The state dashboard appears to routinely underreport cases. For instance, the Manchester school district dashboard shows 66 active cases as of Friday, while the state’s dashboard showed 9.
Jackie Garland, principal of Lisbon Regional School, said the K through 12 school with about 320 students has never operated in hybrid mode, although the state dashboard says it is still in hybrid with two cases of COVID-19. Garland said the school had 10 cases among students and no cases among staff as of last count Friday.
Last year, Lisbon went fully remote on Nov. 9 and returned to in-person Jan. 4 and that hasn’t changed, Garland said, adding the policy was mask-optional until recently.
Last week the school board met to deal with the increasing number of infections, Garland said.
“We were mask-optional, but now we are required to wear face masks both inside and outside,” Garland said.
Garland said she reports new cases to the state as soon as she learns of them but getting onboard with reporting to the state was difficult.
“It took a while to get ahold of DHHS to get the form to report. I was on hold quite a long time,” Garland said.
She said there is no back-up plan to go remote if the cases skyrocket.
“We do not have that as an option,” Garland said, “The governor and commissioner do not support going remote.”
Any decisions relative to COVID-19 in the future will be up to the school board, she said.
Concord School District Superintendent Kathleen Murphy said the schools have had a mask mandate since the beginning of the year.
On Friday Murphy said there were 22 students and 8 staff who tested positive. The state’s dashboard showed five active infections in three of the district’s schools that day.

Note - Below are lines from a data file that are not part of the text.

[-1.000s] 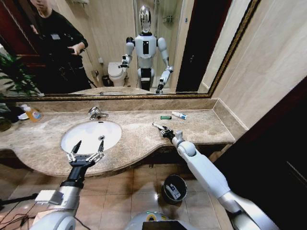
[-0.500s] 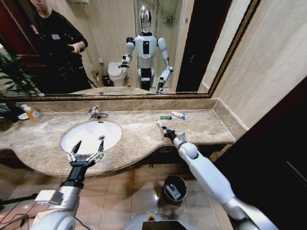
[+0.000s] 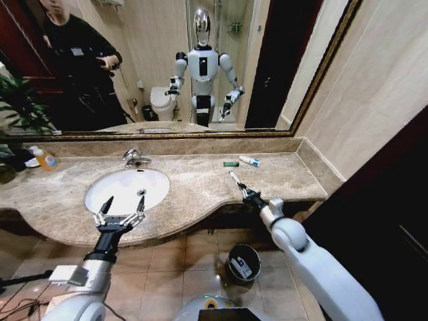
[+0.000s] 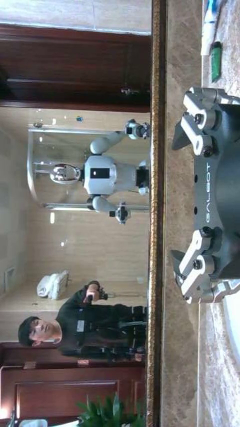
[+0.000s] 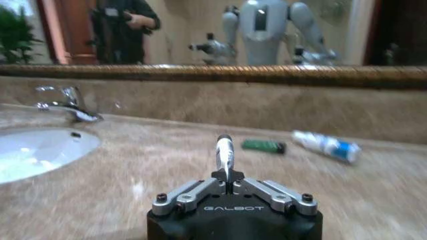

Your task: Pick up the trash from the sink and place it in the trash bin.

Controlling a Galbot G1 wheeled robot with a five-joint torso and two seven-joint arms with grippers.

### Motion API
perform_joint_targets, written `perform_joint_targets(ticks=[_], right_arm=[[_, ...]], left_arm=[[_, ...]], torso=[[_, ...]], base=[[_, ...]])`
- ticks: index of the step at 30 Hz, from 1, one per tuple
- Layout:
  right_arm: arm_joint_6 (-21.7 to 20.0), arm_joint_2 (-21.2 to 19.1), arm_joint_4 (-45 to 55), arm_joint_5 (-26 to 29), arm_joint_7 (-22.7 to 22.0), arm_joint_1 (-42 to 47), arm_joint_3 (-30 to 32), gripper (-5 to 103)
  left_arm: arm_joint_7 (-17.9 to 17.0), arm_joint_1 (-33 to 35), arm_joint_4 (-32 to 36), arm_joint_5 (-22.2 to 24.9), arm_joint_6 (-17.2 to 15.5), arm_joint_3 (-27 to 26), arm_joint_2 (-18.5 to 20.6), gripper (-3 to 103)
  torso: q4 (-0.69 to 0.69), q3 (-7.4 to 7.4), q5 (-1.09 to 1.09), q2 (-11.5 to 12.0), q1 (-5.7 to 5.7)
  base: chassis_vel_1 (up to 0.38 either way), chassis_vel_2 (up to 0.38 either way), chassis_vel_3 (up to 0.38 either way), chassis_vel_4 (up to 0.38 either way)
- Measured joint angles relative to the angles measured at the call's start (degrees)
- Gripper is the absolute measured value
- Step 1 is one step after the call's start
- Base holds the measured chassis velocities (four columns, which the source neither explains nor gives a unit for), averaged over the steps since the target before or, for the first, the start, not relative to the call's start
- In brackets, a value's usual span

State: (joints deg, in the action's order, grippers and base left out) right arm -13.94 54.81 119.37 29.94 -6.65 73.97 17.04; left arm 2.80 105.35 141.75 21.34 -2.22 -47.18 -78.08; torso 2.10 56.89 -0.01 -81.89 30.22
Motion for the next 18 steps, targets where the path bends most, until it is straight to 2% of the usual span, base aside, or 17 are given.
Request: perform_joint_targets(ticks=[3, 6, 7, 10, 16, 18], right_arm=[[0.14, 1.33, 2.5, -1.65, -0.55, 6.05, 2.97, 1], [2.12, 3.9, 4.17, -5.67, 0.99, 13.15, 6.98, 1], [2.12, 3.9, 4.17, -5.67, 0.99, 13.15, 6.98, 1], [4.93, 7.69, 4.94, -9.83, 2.69, 21.4, 9.98, 1], [8.32, 12.1, 1.45, -14.26, 4.36, 25.91, 10.02, 1], [10.06, 14.31, -2.67, -16.31, 5.03, 25.59, 9.48, 1]], left_arm=[[0.0, -0.01, 0.0, 0.0, 0.0, 0.0, 0.0, 100], [0.0, -0.01, 0.0, 0.0, 0.0, 0.0, 0.0, 100], [0.0, -0.01, 0.0, 0.0, 0.0, 0.0, 0.0, 100], [0.0, -0.01, 0.0, 0.0, 0.0, 0.0, 0.0, 100], [0.0, -0.01, 0.0, 0.0, 0.0, 0.0, 0.0, 100], [0.0, 0.0, 0.0, 0.0, 0.0, 0.0, 0.0, 100]], torso=[[0.01, 0.0, -0.01, 0.0, 0.0], [0.0, 0.0, 0.01, 0.0, 0.0], [0.0, 0.0, 0.01, 0.0, 0.0], [0.0, 0.0, 0.01, 0.0, 0.0], [0.0, 0.0, 0.02, 0.0, 0.0], [0.0, 0.0, 0.02, 0.0, 0.0]], base=[[0.0, 0.0, 0.0, 0.0], [0.0, 0.0, 0.0, 0.0], [0.0, 0.0, 0.0, 0.0], [0.0, 0.0, 0.0, 0.0], [0.0, 0.0, 0.0, 0.0], [0.0, 0.0, 0.0, 0.0]])
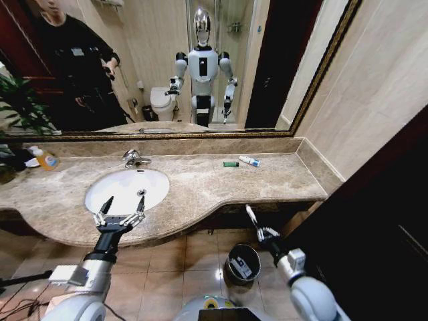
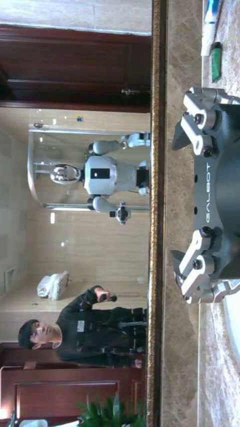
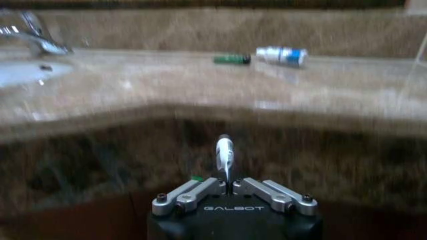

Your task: Pick up the trash from the sink and place it in the trash bin.

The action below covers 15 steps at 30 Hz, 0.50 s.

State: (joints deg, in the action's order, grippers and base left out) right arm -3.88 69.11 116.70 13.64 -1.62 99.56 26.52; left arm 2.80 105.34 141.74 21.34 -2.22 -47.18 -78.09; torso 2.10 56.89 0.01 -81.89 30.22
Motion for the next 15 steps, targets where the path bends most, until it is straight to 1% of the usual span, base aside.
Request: perform_joint_targets(ticks=[2, 3, 6, 7, 10, 11, 13, 14, 15], right_arm=[[0.39, 0.57, -1.45, -0.54, 0.14, -0.43, -0.17, 1], [1.65, 2.35, -6.97, -2.07, 0.27, -2.88, -0.69, 1], [2.85, 4.65, -16.35, -3.46, 0.34, -6.92, -1.23, 1], [2.85, 4.65, -16.35, -3.46, 0.34, -6.92, -1.23, 1], [3.63, 6.19, -24.1, -4.15, 0.44, -10.1, -1.44, 1], [3.63, 6.19, -24.1, -4.15, 0.44, -10.1, -1.44, 1], [4.94, 6.98, -29.84, -4.96, 0.58, -12.22, -1.39, 1], [4.94, 6.98, -29.84, -4.96, 0.58, -12.22, -1.39, 1], [6.23, 7.46, -33.88, -5.41, 0.51, -13.62, -1.37, 1]], left_arm=[[0.0, 0.0, 0.01, 0.0, 0.0, 0.0, 0.0, 100], [0.0, 0.0, 0.01, 0.0, 0.0, 0.0, 0.0, 100], [0.0, 0.0, 0.0, 0.0, 0.0, 0.0, 0.0, 100], [0.0, 0.0, 0.0, 0.0, 0.0, 0.0, 0.0, 100], [0.0, 0.0, 0.0, 0.0, 0.0, 0.0, 0.0, 100], [0.0, 0.0, 0.0, 0.0, 0.0, 0.0, 0.0, 100], [0.0, 0.0, 0.0, 0.0, 0.0, -0.01, 0.0, 100], [0.0, 0.0, 0.0, 0.0, 0.0, -0.01, 0.0, 100], [0.0, 0.0, 0.0, 0.0, 0.0, 0.0, 0.0, 100]], torso=[[0.0, 0.0, 0.0, 0.0, 0.0], [0.01, 0.0, -0.01, 0.0, 0.0], [0.01, 0.01, -0.02, 0.01, 0.01], [0.01, 0.01, -0.02, 0.01, 0.01], [0.02, 0.01, -0.01, 0.01, 0.01], [0.02, 0.01, -0.01, 0.01, 0.01], [0.02, 0.01, -0.01, 0.01, 0.01], [0.02, 0.01, -0.01, 0.01, 0.01], [0.01, 0.01, -0.01, 0.01, 0.01]], base=[[0.0, 0.0, 0.0, 0.0], [0.0, 0.0, 0.0, 0.0], [0.0, 0.0, 0.0, 0.0], [0.0, 0.0, 0.0, 0.0], [0.0, 0.0, 0.0, 0.0], [0.0, 0.0, 0.0, 0.0], [0.0, 0.0, 0.0, 0.0], [0.0, 0.0, 0.0, 0.0], [0.0, 0.0, 0.0, 0.0]])
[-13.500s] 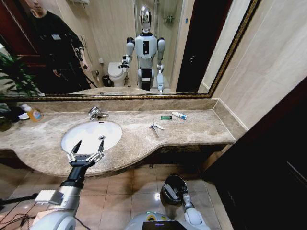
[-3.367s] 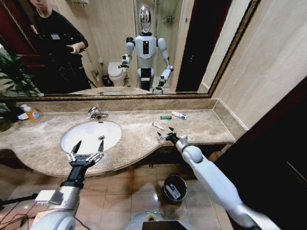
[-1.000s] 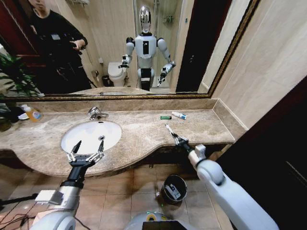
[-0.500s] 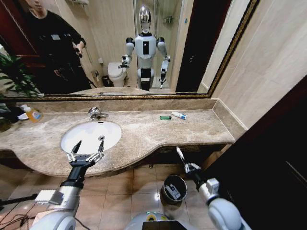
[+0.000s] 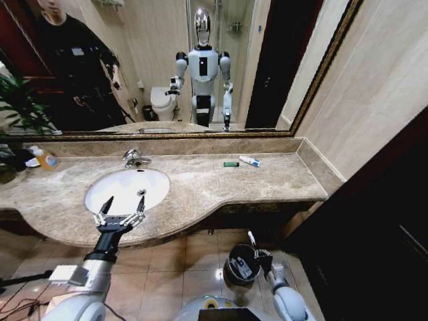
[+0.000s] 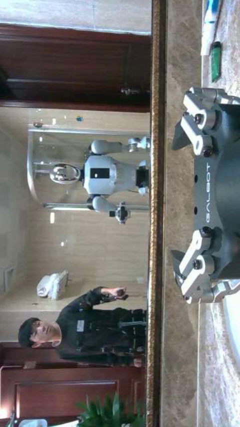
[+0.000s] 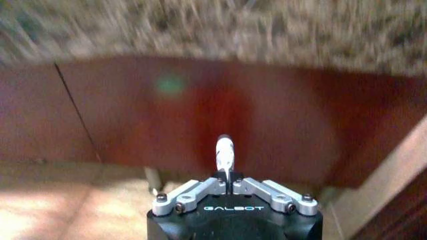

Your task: Pick up the trash from the sink and place it in the trash bin.

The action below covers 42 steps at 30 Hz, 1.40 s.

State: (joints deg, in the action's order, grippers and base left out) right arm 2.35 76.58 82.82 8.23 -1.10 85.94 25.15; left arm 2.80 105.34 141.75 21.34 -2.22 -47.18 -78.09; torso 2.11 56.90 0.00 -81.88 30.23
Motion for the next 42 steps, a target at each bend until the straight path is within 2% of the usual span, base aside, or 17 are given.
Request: perform_joint_targets(ticks=[6, 9, 19, 21, 22, 26, 28, 29, 30, 32, 35, 36, 37, 40, 42], right_arm=[[4.89, 0.45, -12.11, -1.2, -1.62, -4.14, -1.21, 1], [5.96, 0.71, -14.65, -2.1, -1.84, -5.29, -1.61, 1], [6.69, 2.62, -19.89, -3.26, -1.94, -8.56, -2.45, -2], [7.35, 2.95, -21.02, -4.15, -2.52, -9.24, -2.63, 7], [7.35, 2.95, -21.02, -4.15, -2.52, -9.24, -2.63, 7], [8.08, 3.49, -22.3, -5.46, -3.32, -10.23, -2.92, 29], [8.08, 3.63, -22.31, -5.6, -3.35, -10.33, -2.95, 29], [8.07, 3.78, -22.31, -5.74, -3.37, -10.47, -2.97, 40], [8.07, 3.9, -22.29, -5.82, -3.39, -10.55, -2.97, 45], [8.06, 3.97, -22.26, -5.86, -3.39, -10.58, -2.97, 45], [7.88, 4.17, -21.88, -5.96, -3.46, -10.58, -2.98, 62], [7.88, 4.17, -21.88, -5.96, -3.46, -10.58, -2.98, 62], [7.84, 4.21, -21.72, -5.96, -3.48, -10.53, -2.99, 67], [7.71, 4.23, -21.38, -5.96, -3.52, -10.34, -2.99, 73], [7.65, 4.2, -21.08, -5.97, -3.56, -10.12, -2.98, 83]], left_arm=[[0.0, 0.0, 0.0, 0.0, 0.0, 0.0, 0.0, 100], [0.0, 0.0, 0.0, 0.0, 0.0, 0.01, 0.0, 100], [0.0, 0.0, 0.0, 0.0, 0.0, 0.0, 0.0, 100], [0.0, 0.0, 0.0, 0.0, 0.0, 0.01, 0.0, 100], [0.0, 0.0, 0.0, 0.0, 0.0, 0.01, 0.0, 100], [0.0, 0.0, 0.0, 0.0, 0.0, 0.01, 0.0, 100], [0.0, 0.0, 0.0, 0.0, 0.0, 0.0, 0.0, 100], [0.0, 0.0, 0.0, 0.0, 0.0, 0.0, 0.0, 100], [0.0, 0.0, 0.0, 0.0, 0.0, 0.0, 0.0, 100], [0.0, 0.0, 0.0, 0.0, 0.0, 0.0, 0.0, 100], [0.0, 0.0, 0.0, 0.0, 0.0, 0.0, 0.0, 100], [0.0, 0.0, 0.0, 0.0, 0.0, 0.0, 0.0, 100], [0.0, 0.0, 0.0, 0.0, 0.0, 0.0, 0.0, 100], [0.0, 0.0, 0.0, 0.0, 0.0, 0.0, 0.0, 100], [0.0, 0.0, 0.0, 0.0, 0.0, 0.0, 0.0, 100]], torso=[[0.0, 0.0, 0.0, 0.0, 0.0], [0.0, 0.0, 0.02, 0.0, 0.0], [0.0, 0.0, 0.0, 0.0, 0.0], [0.0, 0.0, 0.0, 0.0, 0.0], [0.0, 0.0, 0.0, 0.0, 0.0], [0.0, 0.0, 0.0, 0.0, 0.0], [0.0, 0.0, 0.0, 0.0, 0.0], [0.0, 0.0, 0.0, 0.0, 0.0], [0.0, 0.0, 0.0, 0.0, 0.0], [0.0, 0.0, 0.0, 0.0, 0.0], [0.0, 0.0, 0.0, 0.0, 0.0], [0.0, 0.0, 0.0, 0.0, 0.0], [0.0, 0.0, 0.0, 0.0, 0.0], [0.0, 0.0, 0.0, 0.0, 0.0], [0.0, 0.0, 0.0, 0.0, 0.0]], base=[[0.0, 0.0, 0.0, 0.0], [0.0, 0.0, 0.0, 0.0], [0.0, 0.0, 0.0, 0.0], [0.0, 0.0, 0.0, 0.0], [0.0, 0.0, 0.0, 0.0], [0.0, 0.0, 0.0, 0.0], [0.0, 0.0, 0.0, 0.0], [0.0, 0.0, 0.0, 0.0], [0.0, 0.0, 0.0, 0.0], [0.0, 0.0, 0.0, 0.0], [0.0, 0.0, 0.0, 0.0], [0.0, 0.0, 0.0, 0.0], [0.0, 0.0, 0.0, 0.0], [0.0, 0.0, 0.0, 0.0], [0.0, 0.0, 0.0, 0.0]])
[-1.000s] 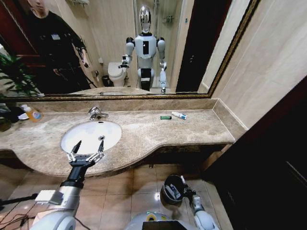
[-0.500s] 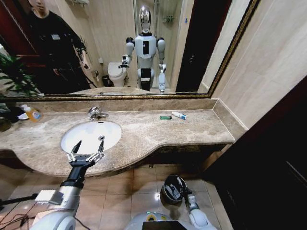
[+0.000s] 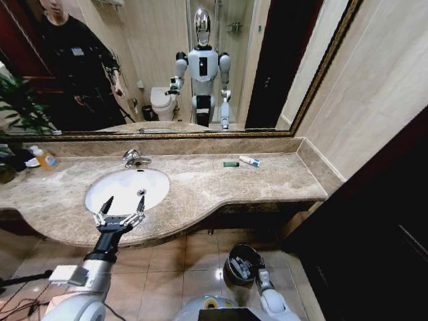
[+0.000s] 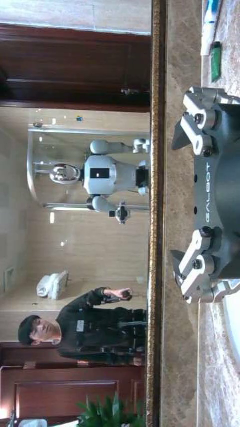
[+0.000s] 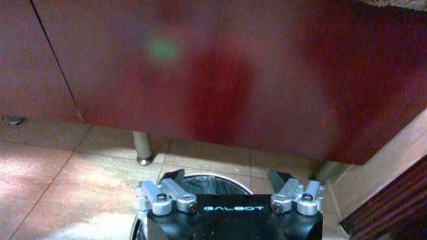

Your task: Pick up the trash from the sink and place it in the trash bin.

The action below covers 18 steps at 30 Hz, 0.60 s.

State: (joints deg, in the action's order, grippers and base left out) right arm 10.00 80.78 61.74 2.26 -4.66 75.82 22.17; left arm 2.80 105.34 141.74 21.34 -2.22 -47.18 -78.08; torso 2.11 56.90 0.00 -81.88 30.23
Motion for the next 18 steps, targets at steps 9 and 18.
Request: perform_joint_targets(ticks=[9, 18], right_arm=[[-0.2, -0.63, 1.1, 0.14, -0.22, 0.64, 0.12, 100], [-1.77, -1.8, 9.95, 2.63, -0.43, 4.2, 1.05, 100]], left_arm=[[0.0, 0.0, 0.0, 0.0, 0.0, 0.0, 0.0, 100], [0.0, 0.0, 0.0, 0.0, 0.0, 0.0, 0.0, 100]], torso=[[0.0, 0.0, 0.0, 0.0, 0.0], [0.0, 0.0, -0.01, 0.0, 0.0]], base=[[0.0, 0.0, 0.0, 0.0], [0.0, 0.0, 0.0, 0.0]])
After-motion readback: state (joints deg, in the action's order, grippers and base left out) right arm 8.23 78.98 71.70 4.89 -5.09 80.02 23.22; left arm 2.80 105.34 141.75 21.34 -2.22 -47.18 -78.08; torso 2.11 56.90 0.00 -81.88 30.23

Concord also performs rapid tests for COVID-19 for students if their parents allow it. Positive results are reported immediately to the state, she said. The school also learns of positive tests from parents and more rarely from the state, she said.
“We’re getting recommendations and ultimately our school board is making the decisions,” Murphy said.
Tough to find
To find the state school dashboard, go to the state Department of Health and Human Services’ website. Click on the mobile vaccination van icon that says, “planning an event.” Then click on the “vaccination data” pull down. Then click on “schools.” It’s an interactive site that lets you choose all schools or individual schools and also lets you choose all active cases on and off campus. It says it is for the most current school year. On Tuesday it says there are 161 cases of COVID-19 in all the K to 12 schools in New Hampshire.